**What you are asked to do**
All of the data must be written out verbatim, with pictures excluded.
····················
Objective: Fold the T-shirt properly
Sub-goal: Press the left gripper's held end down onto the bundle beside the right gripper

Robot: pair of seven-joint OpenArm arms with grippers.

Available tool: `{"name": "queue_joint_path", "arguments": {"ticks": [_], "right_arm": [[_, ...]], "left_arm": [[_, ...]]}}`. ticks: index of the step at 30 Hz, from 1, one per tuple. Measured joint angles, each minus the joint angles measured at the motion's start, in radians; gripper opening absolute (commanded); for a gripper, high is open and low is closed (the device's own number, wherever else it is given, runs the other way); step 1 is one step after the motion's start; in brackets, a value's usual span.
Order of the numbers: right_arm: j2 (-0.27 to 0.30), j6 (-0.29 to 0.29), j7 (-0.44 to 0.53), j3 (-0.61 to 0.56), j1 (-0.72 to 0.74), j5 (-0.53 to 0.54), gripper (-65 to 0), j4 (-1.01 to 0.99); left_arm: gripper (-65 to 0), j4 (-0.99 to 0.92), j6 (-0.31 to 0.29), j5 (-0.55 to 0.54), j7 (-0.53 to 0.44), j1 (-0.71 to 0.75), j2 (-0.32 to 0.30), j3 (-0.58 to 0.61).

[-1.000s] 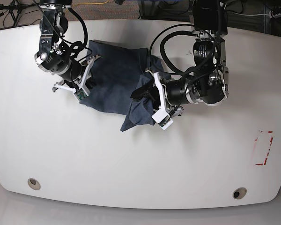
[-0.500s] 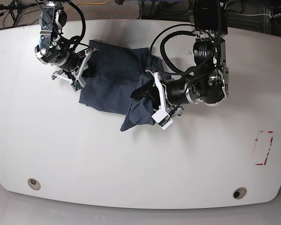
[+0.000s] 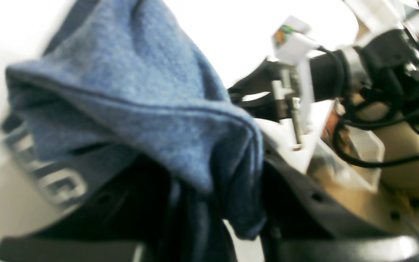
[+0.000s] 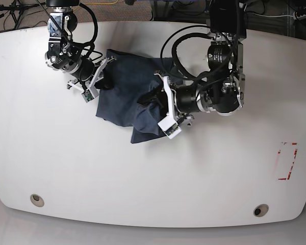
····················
**Reply to the exercise**
Objective: Fold the T-shirt properly
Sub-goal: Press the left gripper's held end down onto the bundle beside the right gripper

Robot: pair of seven-joint OpenArm arms with grippers.

Available tool: `{"name": "queue_joint_path", "arguments": {"ticks": [_], "right_arm": [[_, ...]], "left_arm": [[_, ...]]}}`. ticks: index of the step at 30 Hz, from 1, one per tuple. Measured joint angles, each minus the joint angles measured at the motion's start, in radians; gripper opening absolute (commanded); for a gripper, high is open and low is closed (the device's own number, wherever else it is given, runs the other way); step 1 is one step after the motion's start; in brackets, a value's usual span.
Order of the numbers: right_arm: j2 (-0.27 to 0.30), j6 (-0.29 to 0.29), j7 (-0.44 to 0.53), j3 (-0.61 to 0.56), j1 (-0.72 to 0.74), j5 (-0.53 to 0.54), gripper (-65 to 0), j4 (-1.01 to 0.99); left_arm: gripper (-65 to 0), j4 (-0.99 to 0.92), j6 (-0.31 to 0.29), j5 (-0.55 to 0.54), j7 (-0.53 to 0.44), j1 (-0.71 to 0.75), j2 (-0.32 to 0.30), j3 (-0.58 to 0.61).

[-1.000s] 
[-0.500s] 
[+0.000s] 
[+0.000s] 

The exercise has been fully answered.